By accident, Lloyd saw an advertisement saying Soviet Russia needed a group of young black people for a movie production. In 1932, seeking racial equality, job opportunities and simply a better life, Lloyd traveled to the Soviet Union with several other black Americans. 

Patterson started working as an artist for the Soviet movie called Black and White that was supposed to denounce American racism. The project was eventually canceled, but Lloyd remained in the Soviet Union, learned Russian and married a Soviet fashion designer named Vera Aralova. So, in a strange way, the problem of racism actually helped him arrange his life.

Lloyd and Vera had three kids and he kept working as an artist and an interior designer. Finally, Lloyd found himself as a radio host, one of those pioneering the Soviet English-speaking broadcasting. Subsequently, his radio career advanced quickly.

When World War II began, Vera and the kids were evacuated to Siberia, while Lloyd remained in Moscow. During a bomb attack he was injured and evacuated to the Urals and then to the Far East. However, in 1942, exactly ten years after he had moved to the USSR, he died, due to complications from injuries.

James Lloydovich

My father abandoned his homeland
where he had endured
The bitter insult of so many things denied.
My father the lefty
fought the Great Patriotic War
For the Soviet Fatherland
my father died.

That’s a fragment of the poem, written by James Patterson, one of Lloyed’s sons. To be accurate, his name was James Lloydovich Patterson, which means James - son of Lloyd - Patterson. A full name includes a patronymic in Russian

James, a rare “example” of a mixed Russian-African American couple’s child, was born in 1933. When he was only three, he starred in the Soviet movie titled ‘Circus’ (1936), becoming the most famous black child actor in Russian history.

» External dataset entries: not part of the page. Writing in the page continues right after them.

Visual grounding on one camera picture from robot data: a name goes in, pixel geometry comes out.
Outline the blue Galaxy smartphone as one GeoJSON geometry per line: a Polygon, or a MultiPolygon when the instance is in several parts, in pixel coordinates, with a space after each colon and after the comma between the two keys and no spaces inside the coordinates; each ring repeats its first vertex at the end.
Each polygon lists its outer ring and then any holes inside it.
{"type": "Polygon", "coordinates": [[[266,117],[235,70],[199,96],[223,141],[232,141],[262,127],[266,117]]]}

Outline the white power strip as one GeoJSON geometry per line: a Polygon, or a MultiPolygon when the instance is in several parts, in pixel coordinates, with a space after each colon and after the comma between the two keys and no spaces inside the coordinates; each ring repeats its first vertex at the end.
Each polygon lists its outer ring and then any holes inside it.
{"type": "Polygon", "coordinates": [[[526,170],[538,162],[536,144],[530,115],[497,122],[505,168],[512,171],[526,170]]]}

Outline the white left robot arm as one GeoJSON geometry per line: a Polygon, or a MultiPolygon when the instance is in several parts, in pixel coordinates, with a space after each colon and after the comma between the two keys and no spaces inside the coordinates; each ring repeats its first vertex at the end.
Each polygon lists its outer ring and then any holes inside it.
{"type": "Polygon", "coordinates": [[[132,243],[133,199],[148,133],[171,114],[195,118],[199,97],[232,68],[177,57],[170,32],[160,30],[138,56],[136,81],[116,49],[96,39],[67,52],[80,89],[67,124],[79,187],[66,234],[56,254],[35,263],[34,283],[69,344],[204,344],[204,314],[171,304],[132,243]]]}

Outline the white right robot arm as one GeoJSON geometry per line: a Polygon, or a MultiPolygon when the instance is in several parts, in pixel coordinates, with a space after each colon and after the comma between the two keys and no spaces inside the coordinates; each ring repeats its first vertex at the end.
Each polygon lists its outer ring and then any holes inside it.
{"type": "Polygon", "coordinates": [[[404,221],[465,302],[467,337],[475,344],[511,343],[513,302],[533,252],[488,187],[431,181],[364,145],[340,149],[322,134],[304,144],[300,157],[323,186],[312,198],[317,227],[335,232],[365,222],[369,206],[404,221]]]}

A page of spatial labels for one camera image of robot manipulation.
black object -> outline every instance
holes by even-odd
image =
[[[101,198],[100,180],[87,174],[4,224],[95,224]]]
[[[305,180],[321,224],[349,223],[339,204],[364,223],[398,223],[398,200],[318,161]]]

The movie praised the virtues of Soviet racial tolerance. According to the plot, after giving birth to a black baby, an American circus artist suffers from racism. As a guest performer, she travels to Soviet Moscow where she finds not only refuge, but happiness and love. The scene shows how her little black son is warmly welcomed in the Soviet country. 

Though the movie became incredibly popular in the USSR, bringing fame to James, he didn’t continue his acting career. Patterson-Jr. dreamt of sea, so he graduated from the prestigious Nakhimov military academy. He became a submarine officer and wrote poems as a pastime.  

After publishing his first collection of poems called ‘Russia. Africa’ in 1963, James decided to give up military service and enrolled in the Gorky Literature Institute. So he became a Soviet poet, a member of the Soviet Union of Writers and a regular contributor to the literary magazines.

He traveled around Russia performing his poems - and even installed the honorary plaque commemorating his father in the Far Eastern city of Komsomolsk-on-Amur.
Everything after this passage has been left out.